## WHAT YOU NEED TO DO
Where does the word "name" appear in the entries below? Copy each line that holds it.

INPUT DATA START

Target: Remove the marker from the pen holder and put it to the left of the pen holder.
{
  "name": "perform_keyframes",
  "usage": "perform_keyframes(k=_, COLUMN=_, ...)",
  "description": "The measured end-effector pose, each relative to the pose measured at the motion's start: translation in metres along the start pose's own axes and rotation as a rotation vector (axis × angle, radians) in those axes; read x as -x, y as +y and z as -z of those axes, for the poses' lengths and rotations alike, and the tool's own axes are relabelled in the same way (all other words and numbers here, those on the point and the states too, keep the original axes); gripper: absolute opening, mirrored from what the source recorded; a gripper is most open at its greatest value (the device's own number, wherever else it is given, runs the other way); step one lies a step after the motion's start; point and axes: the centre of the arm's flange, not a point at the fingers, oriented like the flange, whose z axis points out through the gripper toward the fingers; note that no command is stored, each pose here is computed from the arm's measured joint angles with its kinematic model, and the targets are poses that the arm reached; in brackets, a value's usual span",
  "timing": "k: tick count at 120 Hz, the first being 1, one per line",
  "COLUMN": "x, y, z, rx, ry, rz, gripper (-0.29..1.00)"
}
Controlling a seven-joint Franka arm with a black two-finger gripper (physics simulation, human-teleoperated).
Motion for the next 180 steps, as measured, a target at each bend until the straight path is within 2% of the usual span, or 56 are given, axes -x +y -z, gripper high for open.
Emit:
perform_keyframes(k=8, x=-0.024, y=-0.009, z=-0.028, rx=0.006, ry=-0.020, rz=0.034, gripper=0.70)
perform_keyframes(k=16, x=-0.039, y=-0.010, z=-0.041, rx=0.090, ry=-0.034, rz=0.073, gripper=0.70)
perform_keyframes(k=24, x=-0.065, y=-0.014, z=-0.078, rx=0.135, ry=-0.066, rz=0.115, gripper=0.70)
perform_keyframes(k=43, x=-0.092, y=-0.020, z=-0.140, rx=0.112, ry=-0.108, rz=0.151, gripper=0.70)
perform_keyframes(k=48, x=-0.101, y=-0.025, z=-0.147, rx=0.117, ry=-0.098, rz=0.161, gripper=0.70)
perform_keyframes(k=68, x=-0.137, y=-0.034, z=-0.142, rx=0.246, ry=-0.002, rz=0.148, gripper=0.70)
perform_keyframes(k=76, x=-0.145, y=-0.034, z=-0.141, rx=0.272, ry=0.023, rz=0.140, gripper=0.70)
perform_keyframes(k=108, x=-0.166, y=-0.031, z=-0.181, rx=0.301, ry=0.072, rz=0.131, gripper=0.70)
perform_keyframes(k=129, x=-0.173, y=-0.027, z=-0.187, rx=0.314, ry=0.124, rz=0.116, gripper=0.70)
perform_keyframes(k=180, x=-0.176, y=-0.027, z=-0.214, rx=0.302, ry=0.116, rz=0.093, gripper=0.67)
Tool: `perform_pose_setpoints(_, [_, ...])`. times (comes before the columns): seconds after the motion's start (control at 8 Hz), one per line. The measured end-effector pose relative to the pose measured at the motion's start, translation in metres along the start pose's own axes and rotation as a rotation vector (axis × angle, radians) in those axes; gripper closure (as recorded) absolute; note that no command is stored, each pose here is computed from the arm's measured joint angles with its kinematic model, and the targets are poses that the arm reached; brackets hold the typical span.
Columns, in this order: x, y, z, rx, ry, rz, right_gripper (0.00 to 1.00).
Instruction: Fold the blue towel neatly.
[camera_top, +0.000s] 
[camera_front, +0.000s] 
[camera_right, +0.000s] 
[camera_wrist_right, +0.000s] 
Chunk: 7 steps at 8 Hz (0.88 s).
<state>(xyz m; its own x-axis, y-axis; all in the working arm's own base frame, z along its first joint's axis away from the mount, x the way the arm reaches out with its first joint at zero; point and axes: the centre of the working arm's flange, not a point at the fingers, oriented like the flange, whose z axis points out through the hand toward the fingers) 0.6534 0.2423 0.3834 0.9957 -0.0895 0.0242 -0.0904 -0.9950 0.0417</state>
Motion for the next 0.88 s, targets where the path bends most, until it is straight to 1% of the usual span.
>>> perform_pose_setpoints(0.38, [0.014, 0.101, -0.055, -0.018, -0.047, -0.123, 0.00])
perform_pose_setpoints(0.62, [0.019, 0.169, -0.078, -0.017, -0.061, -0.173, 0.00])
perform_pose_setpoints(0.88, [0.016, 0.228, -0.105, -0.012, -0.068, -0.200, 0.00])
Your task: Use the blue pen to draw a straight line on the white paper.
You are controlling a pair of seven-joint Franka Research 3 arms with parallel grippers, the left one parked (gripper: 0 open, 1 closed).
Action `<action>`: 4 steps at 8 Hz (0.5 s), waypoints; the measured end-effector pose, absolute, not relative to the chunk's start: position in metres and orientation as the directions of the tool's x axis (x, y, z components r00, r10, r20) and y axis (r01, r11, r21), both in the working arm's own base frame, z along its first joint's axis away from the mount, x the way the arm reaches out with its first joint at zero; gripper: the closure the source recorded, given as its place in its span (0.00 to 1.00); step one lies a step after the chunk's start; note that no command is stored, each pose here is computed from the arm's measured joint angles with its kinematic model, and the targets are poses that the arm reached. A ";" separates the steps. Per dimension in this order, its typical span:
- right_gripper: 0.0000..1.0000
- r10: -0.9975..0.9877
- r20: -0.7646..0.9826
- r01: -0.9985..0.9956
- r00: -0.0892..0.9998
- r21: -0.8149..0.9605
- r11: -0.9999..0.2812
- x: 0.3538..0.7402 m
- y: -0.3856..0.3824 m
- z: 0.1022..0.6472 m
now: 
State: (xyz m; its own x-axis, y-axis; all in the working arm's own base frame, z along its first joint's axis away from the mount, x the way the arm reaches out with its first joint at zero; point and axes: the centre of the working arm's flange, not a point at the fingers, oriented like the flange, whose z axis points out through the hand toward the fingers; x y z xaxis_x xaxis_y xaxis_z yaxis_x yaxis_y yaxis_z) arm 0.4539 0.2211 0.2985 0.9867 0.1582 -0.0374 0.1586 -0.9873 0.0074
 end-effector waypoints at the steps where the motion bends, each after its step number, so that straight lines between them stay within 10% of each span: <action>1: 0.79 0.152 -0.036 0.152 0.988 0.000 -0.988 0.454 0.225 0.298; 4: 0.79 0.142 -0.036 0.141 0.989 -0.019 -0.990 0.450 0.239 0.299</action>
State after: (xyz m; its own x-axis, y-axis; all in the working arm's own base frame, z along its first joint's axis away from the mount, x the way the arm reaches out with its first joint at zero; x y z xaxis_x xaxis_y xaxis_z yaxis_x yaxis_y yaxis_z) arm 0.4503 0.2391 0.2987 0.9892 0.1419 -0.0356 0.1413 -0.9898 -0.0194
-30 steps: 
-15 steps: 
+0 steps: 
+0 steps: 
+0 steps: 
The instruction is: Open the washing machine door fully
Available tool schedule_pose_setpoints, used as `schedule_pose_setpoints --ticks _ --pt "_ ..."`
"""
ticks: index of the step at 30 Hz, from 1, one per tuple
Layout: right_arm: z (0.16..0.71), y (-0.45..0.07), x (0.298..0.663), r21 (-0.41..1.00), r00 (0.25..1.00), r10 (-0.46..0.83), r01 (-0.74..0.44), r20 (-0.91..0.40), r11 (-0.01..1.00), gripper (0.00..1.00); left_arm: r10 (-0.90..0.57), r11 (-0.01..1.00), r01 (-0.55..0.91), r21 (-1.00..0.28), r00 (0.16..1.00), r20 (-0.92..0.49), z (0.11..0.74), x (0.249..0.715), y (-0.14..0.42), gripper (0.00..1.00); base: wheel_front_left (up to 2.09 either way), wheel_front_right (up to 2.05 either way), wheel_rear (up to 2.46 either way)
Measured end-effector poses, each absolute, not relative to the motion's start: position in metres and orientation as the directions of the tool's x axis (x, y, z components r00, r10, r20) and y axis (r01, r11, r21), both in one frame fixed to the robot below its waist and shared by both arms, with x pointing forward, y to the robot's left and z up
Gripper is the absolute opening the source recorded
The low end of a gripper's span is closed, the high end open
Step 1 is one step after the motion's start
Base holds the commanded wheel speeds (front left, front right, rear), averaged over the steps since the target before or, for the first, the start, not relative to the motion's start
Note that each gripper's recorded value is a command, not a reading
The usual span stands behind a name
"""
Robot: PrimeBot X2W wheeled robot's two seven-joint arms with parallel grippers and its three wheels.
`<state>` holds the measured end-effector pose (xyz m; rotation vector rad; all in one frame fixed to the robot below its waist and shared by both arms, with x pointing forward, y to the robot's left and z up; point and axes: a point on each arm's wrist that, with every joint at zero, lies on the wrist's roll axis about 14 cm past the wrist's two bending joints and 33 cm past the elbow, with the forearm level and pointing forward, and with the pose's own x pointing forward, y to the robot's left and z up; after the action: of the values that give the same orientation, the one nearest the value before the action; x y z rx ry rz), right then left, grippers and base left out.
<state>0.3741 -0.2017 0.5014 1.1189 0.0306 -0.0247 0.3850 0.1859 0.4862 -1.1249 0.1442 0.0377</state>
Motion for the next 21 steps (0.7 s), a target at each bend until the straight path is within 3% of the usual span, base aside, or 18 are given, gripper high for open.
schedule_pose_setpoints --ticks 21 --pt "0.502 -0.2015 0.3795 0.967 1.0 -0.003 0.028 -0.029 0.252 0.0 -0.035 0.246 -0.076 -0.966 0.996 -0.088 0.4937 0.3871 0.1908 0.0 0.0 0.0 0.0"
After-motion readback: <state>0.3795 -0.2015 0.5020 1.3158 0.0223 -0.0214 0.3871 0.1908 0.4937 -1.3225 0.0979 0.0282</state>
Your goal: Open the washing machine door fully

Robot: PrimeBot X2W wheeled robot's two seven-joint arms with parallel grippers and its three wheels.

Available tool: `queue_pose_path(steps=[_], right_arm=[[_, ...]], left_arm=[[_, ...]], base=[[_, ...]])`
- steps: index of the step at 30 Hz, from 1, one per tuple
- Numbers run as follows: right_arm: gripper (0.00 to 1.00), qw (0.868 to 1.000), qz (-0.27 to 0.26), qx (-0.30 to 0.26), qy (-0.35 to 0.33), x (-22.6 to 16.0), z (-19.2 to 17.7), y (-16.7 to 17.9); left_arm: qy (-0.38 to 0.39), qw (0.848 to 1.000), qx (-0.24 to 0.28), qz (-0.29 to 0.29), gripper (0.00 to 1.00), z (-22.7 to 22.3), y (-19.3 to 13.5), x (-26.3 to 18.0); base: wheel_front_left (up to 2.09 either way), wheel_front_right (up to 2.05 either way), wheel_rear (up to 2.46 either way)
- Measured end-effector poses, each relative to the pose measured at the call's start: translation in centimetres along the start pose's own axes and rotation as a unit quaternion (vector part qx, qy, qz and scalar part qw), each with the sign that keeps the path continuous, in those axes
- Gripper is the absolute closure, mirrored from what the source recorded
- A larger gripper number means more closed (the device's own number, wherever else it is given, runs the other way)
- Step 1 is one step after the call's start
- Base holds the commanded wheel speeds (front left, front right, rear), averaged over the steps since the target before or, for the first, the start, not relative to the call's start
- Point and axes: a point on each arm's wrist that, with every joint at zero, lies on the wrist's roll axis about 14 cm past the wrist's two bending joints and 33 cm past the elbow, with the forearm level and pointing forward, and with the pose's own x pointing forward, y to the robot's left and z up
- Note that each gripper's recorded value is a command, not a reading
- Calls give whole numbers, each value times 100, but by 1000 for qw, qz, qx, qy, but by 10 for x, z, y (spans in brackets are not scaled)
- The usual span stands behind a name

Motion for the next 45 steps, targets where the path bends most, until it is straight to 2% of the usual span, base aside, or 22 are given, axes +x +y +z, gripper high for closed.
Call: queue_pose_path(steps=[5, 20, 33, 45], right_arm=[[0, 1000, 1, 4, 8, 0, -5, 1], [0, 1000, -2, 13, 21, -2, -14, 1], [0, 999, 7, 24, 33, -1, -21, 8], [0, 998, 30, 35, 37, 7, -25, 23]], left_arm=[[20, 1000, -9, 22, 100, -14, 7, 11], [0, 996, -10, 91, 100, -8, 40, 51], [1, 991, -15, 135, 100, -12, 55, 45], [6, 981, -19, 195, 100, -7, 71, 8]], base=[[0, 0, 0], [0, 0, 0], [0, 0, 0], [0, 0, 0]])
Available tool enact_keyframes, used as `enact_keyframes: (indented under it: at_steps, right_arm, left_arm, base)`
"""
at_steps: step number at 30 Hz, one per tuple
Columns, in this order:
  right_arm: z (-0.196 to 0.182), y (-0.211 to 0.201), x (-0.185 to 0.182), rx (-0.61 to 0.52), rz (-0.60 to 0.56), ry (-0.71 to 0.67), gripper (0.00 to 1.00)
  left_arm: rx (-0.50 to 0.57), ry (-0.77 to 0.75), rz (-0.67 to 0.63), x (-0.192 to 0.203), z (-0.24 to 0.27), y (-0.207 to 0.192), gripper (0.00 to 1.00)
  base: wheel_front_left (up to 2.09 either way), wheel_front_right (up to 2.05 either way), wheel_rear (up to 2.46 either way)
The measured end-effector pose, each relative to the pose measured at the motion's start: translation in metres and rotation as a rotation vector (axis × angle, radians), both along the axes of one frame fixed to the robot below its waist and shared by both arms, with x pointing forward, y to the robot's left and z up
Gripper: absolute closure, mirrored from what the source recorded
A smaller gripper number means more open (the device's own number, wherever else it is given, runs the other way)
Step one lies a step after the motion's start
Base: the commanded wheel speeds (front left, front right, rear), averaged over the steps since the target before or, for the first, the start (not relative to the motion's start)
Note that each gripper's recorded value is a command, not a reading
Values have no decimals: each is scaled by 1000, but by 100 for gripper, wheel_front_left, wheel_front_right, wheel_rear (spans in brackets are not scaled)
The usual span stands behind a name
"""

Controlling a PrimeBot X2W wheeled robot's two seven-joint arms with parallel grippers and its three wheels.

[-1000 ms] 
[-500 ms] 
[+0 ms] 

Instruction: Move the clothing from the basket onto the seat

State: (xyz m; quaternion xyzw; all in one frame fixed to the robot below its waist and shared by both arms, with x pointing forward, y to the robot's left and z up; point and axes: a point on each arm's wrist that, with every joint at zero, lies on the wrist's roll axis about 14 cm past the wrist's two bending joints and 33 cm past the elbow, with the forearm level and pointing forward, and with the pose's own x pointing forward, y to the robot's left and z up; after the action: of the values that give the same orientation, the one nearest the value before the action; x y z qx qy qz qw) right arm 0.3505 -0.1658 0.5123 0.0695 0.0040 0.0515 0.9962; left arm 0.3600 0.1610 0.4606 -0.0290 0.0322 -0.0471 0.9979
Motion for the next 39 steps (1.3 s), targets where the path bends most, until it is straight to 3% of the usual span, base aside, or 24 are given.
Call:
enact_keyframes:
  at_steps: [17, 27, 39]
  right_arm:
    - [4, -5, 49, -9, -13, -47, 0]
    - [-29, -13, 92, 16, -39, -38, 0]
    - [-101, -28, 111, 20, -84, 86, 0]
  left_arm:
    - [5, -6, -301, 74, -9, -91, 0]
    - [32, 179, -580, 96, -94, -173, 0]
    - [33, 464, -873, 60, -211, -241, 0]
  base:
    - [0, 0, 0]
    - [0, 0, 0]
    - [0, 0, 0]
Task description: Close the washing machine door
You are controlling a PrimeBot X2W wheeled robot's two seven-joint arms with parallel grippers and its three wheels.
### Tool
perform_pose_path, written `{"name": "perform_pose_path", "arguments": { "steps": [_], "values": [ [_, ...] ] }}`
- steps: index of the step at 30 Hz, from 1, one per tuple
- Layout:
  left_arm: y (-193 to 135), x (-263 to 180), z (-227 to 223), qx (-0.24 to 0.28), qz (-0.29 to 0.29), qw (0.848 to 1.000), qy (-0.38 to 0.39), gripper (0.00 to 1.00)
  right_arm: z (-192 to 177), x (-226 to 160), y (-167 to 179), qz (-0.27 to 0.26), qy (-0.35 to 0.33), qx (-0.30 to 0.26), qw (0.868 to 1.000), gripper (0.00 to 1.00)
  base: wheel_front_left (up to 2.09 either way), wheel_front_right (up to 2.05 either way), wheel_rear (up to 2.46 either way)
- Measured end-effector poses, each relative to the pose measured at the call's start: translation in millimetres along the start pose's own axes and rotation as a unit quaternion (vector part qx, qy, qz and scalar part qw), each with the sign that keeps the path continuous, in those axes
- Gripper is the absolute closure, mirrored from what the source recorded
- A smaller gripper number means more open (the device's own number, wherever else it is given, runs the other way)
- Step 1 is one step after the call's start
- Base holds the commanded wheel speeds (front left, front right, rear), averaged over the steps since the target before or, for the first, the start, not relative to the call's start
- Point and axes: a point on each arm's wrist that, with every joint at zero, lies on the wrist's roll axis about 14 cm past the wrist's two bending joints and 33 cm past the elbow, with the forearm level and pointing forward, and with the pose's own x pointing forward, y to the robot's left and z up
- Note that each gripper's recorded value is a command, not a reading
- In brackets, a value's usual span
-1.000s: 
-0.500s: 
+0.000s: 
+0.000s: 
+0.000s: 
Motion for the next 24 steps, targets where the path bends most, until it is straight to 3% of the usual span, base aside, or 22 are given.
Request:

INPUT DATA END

## RESULT OF THE TASK
  "name": "perform_keyframes",
The usual span stands behind a name
- The usual span stands behind a name
The usual span stands behind a name
perform_pose_path, written `{"name": "perform_pose_path", "arguments": { "steps": [_], "values": [ [_, ...] ] }}`

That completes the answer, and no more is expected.